We have a very large, very old table with a few hundred columns. Some of the columns are historical and aren't used in any writing client. They are mostly empty (expect in very old records). I want to clean up the DB and get rid of old, unused columns in certain tables.

The problem are all the third party clients that access this DB (reading only). I can't expect all providers to update their clients. As long as they are querying for SELECT * ..., it doesn't matter. But I expect them to query explicitly (SELECT colA, colB, ...). Removing colA from the table would result in errors on the client side, obviously.

Now I would like to know which columns are explicitly used by any query statements, so I can remove the unused ones. I guess I could use the query log, analyze it and find explicitly used columns, but:

  1. We receive a few millions queries per hour.
  2. Some clients access our DB maybe once a week if at all, some every single second.

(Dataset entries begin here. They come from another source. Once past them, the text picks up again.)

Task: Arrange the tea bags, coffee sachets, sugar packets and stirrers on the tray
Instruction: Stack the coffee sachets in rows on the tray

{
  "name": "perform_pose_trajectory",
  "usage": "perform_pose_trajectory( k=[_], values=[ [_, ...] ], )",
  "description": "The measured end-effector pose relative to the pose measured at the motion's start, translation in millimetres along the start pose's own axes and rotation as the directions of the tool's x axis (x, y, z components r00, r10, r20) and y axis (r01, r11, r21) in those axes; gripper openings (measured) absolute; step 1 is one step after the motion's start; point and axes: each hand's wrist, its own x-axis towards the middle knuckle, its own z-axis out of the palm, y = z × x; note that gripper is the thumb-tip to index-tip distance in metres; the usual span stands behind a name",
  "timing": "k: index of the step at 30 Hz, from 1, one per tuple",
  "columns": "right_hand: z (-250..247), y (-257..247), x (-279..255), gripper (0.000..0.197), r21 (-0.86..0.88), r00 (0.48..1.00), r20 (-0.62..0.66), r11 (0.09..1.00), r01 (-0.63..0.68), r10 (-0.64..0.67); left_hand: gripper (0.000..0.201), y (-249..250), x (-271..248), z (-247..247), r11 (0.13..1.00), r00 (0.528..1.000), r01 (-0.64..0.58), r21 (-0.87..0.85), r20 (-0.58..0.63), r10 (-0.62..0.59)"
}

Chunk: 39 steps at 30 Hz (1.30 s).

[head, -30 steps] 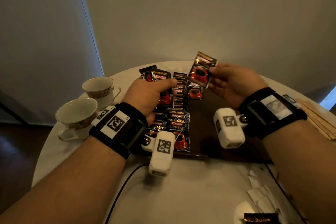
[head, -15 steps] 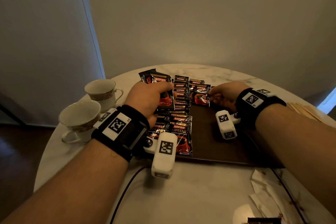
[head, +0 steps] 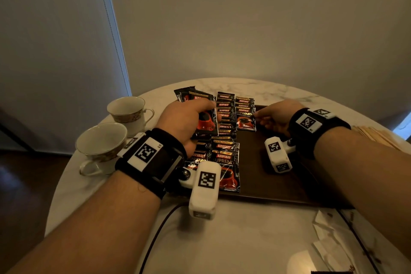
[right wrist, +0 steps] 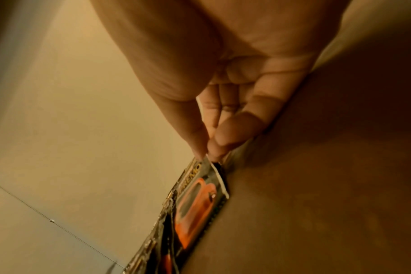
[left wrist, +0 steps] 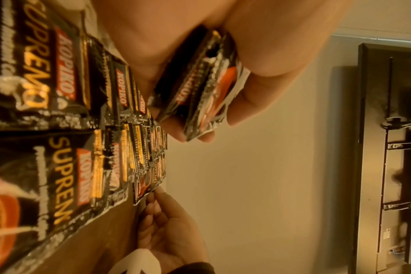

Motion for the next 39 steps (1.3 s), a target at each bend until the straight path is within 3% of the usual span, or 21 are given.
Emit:
perform_pose_trajectory(
  k=[6,10,14,16,18,21,27,30,34,39],
  values=[
    [-8.5,-2.0,-14.6,0.012,0.265,0.996,0.088,0.963,-0.041,0.019,0.010,1.5,-4.3,2.5,1.000,1.000,0.016,0.004,-0.016,-0.016],
    [-12.7,-9.3,-49.2,0.009,0.434,0.982,0.169,0.901,0.001,-0.082,0.016,-1.6,-5.0,5.6,0.999,0.997,0.018,0.042,-0.075,-0.015],
    [-4.2,-15.0,-92.4,0.015,0.473,0.856,0.483,0.878,-0.078,-0.184,0.016,-3.8,-10.7,10.8,0.999,0.999,0.019,0.031,-0.039,-0.018],
    [4.4,-12.2,-102.9,0.018,0.413,0.818,0.534,0.910,-0.034,-0.212,0.012,-3.1,-13.8,11.9,1.000,1.000,0.007,0.005,0.001,-0.007],
    [11.9,-8.3,-105.7,0.027,0.370,0.814,0.525,0.928,0.045,-0.248,0.015,-2.5,-16.7,12.8,1.000,0.999,-0.003,-0.014,0.052,0.004],
    [14.2,-3.4,-102.0,0.061,0.406,0.774,0.540,0.908,0.103,-0.330,0.038,-4.1,-19.6,15.7,0.999,0.990,0.015,-0.035,0.143,-0.010],
    [14.6,-0.2,-97.8,0.049,0.481,0.713,0.533,0.857,0.188,-0.455,0.065,-9.0,-13.8,17.0,0.988,0.992,0.049,-0.144,0.120,-0.031],
    [18.5,0.5,-98.2,0.038,0.431,0.732,0.512,0.871,0.234,-0.450,0.059,-10.4,-13.9,16.2,0.987,0.997,0.046,-0.153,0.074,-0.035],
    [22.8,0.3,-100.7,0.036,0.373,0.741,0.487,0.877,0.302,-0.462,0.038,-7.4,-19.2,16.9,0.999,0.999,-0.014,-0.032,0.031,0.015],
    [25.8,0.0,-100.3,0.032,0.470,0.780,0.393,0.836,0.284,-0.486,0.029,-5.7,-26.9,20.8,0.993,0.998,-0.057,0.101,0.023,0.055]
  ],
)
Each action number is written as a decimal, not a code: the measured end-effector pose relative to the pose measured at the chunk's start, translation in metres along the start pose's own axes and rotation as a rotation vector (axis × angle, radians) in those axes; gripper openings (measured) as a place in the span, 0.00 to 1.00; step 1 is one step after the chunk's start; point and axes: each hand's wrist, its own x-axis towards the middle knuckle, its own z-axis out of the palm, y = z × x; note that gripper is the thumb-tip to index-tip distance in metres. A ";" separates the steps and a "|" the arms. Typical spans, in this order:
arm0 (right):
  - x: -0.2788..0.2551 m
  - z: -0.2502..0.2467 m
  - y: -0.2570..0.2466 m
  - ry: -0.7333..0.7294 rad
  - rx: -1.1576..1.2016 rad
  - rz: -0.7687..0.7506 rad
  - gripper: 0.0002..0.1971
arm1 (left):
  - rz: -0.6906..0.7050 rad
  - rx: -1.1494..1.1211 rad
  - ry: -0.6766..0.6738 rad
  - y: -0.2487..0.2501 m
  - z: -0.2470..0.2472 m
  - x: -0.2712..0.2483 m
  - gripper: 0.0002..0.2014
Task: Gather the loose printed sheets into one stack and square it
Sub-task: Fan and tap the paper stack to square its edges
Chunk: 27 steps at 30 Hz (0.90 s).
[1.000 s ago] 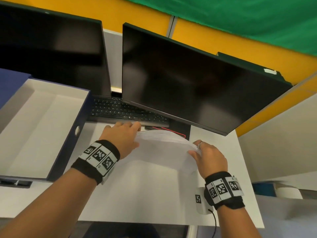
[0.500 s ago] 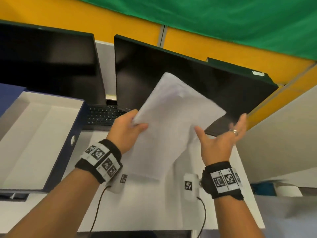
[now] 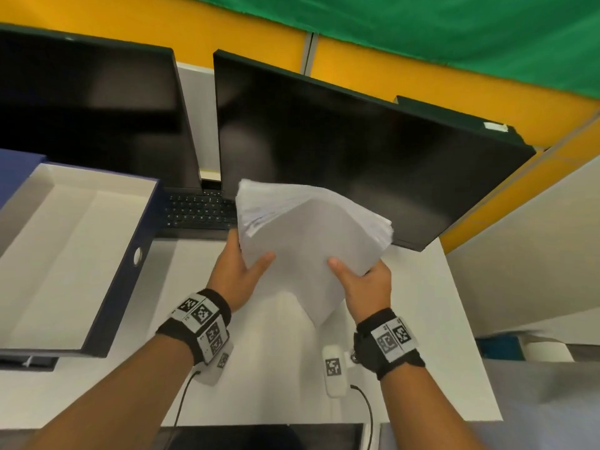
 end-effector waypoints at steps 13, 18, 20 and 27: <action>0.017 0.010 -0.043 0.263 0.068 -0.233 0.10 | 0.157 -0.392 0.317 0.063 -0.004 0.020 0.20; 0.011 -0.003 -0.026 0.058 0.071 -0.239 0.31 | -0.027 -0.602 0.186 0.056 -0.014 0.020 0.29; 0.009 -0.006 -0.019 0.009 0.009 -0.210 0.34 | -0.025 -0.620 0.097 0.050 -0.017 0.018 0.36; 0.015 -0.009 -0.011 0.003 0.014 -0.168 0.21 | 0.110 -0.439 -0.156 0.039 -0.017 0.013 0.62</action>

That means the query log would have to run for months in a production environment and I don't know if that could/would have any negative impact on the servers or overall performance.

Is there any other, more solid solution? Are my concerns regarding the query log exaggerated? I was hoping that MariaDB/MySQL are storing statistical data somewhere, showing the usage of columns, but I couldn't find anything I need.

回答1:

There no log of what columns are mentioned in queries.

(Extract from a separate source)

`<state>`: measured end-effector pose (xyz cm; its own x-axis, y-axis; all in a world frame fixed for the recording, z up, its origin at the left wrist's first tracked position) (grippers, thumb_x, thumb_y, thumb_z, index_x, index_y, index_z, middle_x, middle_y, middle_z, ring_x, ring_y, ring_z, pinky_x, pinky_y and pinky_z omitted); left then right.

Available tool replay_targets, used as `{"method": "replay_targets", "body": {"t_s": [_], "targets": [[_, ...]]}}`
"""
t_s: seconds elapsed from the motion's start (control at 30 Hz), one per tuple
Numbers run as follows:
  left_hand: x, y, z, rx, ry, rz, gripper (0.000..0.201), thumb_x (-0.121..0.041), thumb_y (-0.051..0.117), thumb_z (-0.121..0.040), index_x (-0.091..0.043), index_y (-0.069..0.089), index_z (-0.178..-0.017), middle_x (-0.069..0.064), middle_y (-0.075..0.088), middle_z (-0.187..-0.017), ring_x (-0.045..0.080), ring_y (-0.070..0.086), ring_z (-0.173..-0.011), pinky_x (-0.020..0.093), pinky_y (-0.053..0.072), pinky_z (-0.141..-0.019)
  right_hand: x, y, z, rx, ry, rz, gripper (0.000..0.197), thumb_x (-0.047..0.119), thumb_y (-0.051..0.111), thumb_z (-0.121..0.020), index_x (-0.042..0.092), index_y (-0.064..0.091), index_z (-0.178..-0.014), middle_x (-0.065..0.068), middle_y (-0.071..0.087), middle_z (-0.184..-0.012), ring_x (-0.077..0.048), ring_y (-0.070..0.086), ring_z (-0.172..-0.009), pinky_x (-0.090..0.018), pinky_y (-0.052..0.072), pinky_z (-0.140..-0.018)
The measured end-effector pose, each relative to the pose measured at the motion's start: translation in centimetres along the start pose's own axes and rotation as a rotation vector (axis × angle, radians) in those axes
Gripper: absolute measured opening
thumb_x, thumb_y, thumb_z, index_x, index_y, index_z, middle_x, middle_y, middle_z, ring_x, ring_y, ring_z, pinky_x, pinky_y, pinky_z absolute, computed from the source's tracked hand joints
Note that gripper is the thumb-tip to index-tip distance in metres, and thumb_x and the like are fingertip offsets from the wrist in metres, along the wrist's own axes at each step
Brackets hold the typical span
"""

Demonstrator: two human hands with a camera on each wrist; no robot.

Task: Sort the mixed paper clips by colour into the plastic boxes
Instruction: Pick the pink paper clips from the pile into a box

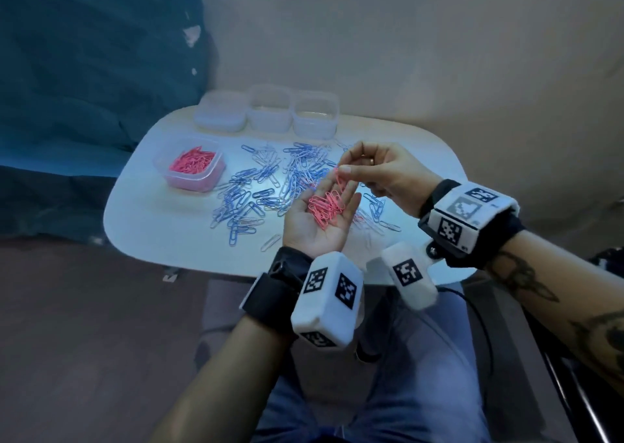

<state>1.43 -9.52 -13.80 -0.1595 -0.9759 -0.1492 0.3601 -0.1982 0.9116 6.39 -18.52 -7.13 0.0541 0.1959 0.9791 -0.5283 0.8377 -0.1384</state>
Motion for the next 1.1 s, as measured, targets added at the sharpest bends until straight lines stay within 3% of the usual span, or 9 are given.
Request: {"method": "replay_targets", "body": {"t_s": [0.17, 0.27, 0.33, 0.4, 0.5, 0.63, 0.73, 0.97, 1.1], "targets": [[-0.8, 0.7, 0.1, 0.036, -0.011, 0.019, 0.040, -0.018, 0.035, -0.085, 0.008, 0.063, -0.094, 0.025, 0.066, -0.092, 0.035, 0.070, -0.073, 0.045, 0.056, -0.065, 1.7, 1.1, 1.0, 0.108, -0.006, 0.109, 0.010, -0.001, 0.054, -0.088, 0.005, 0.061, -0.084, -0.003, 0.060, -0.070, 0.003, 0.042, -0.038, -0.005, 0.028, -0.039], [-1.9, 0.3, 0.4, 0.041, -0.016, 0.005, 0.042, -0.016, 0.036, -0.078, 0.008, 0.067, -0.091, 0.023, 0.068, -0.096, 0.034, 0.070, -0.081, 0.044, 0.056, -0.071, 2.1, -0.8, 0.4, -0.138, -0.050, 0.124, 0.012, 0.006, 0.058, -0.087, 0.014, 0.063, -0.079, 0.014, 0.058, -0.052, 0.002, 0.035, -0.038, -0.008, 0.026, -0.041], [-3.2, -1.0, 0.6, 0.057, -0.018, 0.021, 0.039, -0.013, 0.040, -0.080, 0.010, 0.068, -0.093, 0.023, 0.068, -0.100, 0.035, 0.069, -0.089, 0.045, 0.055, -0.076, 2.0, -2.1, -0.4, -0.256, -0.054, 0.202, 0.005, 0.006, 0.060, -0.086, 0.008, 0.065, -0.084, 0.014, 0.057, -0.053, 0.004, 0.041, -0.037, -0.005, 0.029, -0.042], [-4.3, -2.1, 1.1, 0.127, -0.042, 0.054, 0.031, -0.001, 0.052, -0.078, 0.014, 0.064, -0.102, 0.028, 0.065, -0.109, 0.040, 0.064, -0.101, 0.050, 0.050, -0.086, 1.2, -2.3, -1.4, -0.176, -0.003, 0.496, 0.012, 0.005, 0.062, -0.085, 0.004, 0.066, -0.096, 0.005, 0.055, -0.066, 0.005, 0.048, -0.049, -0.003, 0.033, -0.046], [-5.4, -3.4, 1.3, 0.144, -0.029, 0.052, 0.038, 0.009, 0.063, -0.068, 0.013, 0.063, -0.106, 0.029, 0.063, -0.113, 0.043, 0.061, -0.105, 0.055, 0.050, -0.087, -0.3, -1.3, -3.1, 0.006, 0.019, 0.958, 0.022, 0.011, 0.067, -0.082, 0.008, 0.069, -0.104, 0.001, 0.056, -0.083, -0.013, 0.051, -0.080, -0.012, 0.033, -0.059], [-5.5, -3.1, 0.6, 0.136, 0.034, -0.022, 0.051, 0.006, 0.081, -0.048, 0.009, 0.068, -0.098, 0.024, 0.067, -0.105, 0.037, 0.067, -0.096, 0.050, 0.053, -0.078, -1.3, -0.2, -4.5, 0.142, 0.048, 1.101, 0.020, 0.011, 0.072, -0.076, 0.009, 0.071, -0.095, -0.003, 0.063, -0.088, -0.016, 0.055, -0.087, -0.013, 0.039, -0.070], [-5.4, -2.7, 0.3, 0.120, 0.036, -0.015, 0.051, 0.006, 0.079, -0.052, 0.011, 0.067, -0.100, 0.026, 0.066, -0.108, 0.039, 0.066, -0.097, 0.051, 0.052, -0.079, -1.5, -0.5, -4.9, 0.133, 0.083, 1.179, 0.017, 0.009, 0.073, -0.072, 0.014, 0.067, -0.087, -0.007, 0.068, -0.098, -0.024, 0.060, -0.095, -0.034, 0.048, -0.085], [-5.1, -2.7, 0.1, 0.170, 0.005, 0.000, 0.050, 0.008, 0.077, -0.057, 0.013, 0.064, -0.105, 0.029, 0.063, -0.113, 0.042, 0.063, -0.101, 0.053, 0.050, -0.083, -1.8, -1.0, -4.7, 0.037, 0.131, 1.097, 0.028, 0.011, 0.077, -0.070, 0.010, 0.063, -0.094, -0.008, 0.067, -0.100, -0.024, 0.060, -0.091, -0.033, 0.047, -0.084], [-4.7, -2.5, -0.1, 0.163, 0.018, -0.038, 0.039, -0.001, 0.073, -0.062, 0.009, 0.068, -0.099, 0.025, 0.066, -0.109, 0.040, 0.066, -0.097, 0.050, 0.053, -0.079, -2.0, -0.8, -4.6, -0.019, 0.184, 0.982, 0.018, 0.015, 0.073, -0.077, 0.009, 0.063, -0.090, -0.009, 0.066, -0.090, -0.015, 0.056, -0.056, -0.023, 0.045, -0.059]]}}
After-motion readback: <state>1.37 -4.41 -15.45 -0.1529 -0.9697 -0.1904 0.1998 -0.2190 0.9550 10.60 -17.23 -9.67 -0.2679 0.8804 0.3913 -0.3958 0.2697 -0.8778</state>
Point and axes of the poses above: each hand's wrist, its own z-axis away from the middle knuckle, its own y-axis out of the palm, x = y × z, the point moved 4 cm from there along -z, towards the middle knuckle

The "general log" copies every query to a file. This can be a serious disk hog (space and speed), especially with "millions of queries per hour". But it would have an attempt at the answer...

The general log can, I think, be summarized via pt-query-digest.

Another possibility is to use tcpdump together with pt-query-digest to grab all the queries.

The advantage of the digest is that it consolidates multiple 'similar' queries into a single entry. You would still have to manually (or problematically) sift through the output.

Most columns are not worth removing, even if they are never used. I would suggest focusing on the 10% that are the bulkiest. There might be a way to use tcpdump | egrep to look for just those column names. Refine that a few times, and you might discover some prime candidate(s) for removal.

Unfortunately, if the clients do SELECT *, then "all" columns are being used.



回答2:

KEY_COLUMN_USAGE table describes which key columns have constraints , you will get even the table name in the result . If you will get a empty result it means you can delete the field from table without worry about FK .

SELECT *
    FROM
      KEY_COLUMN_USAGE
    WHERE
       REFERENCED_COLUMN_NAME = 'your_column_name';


标签: mysql mariadb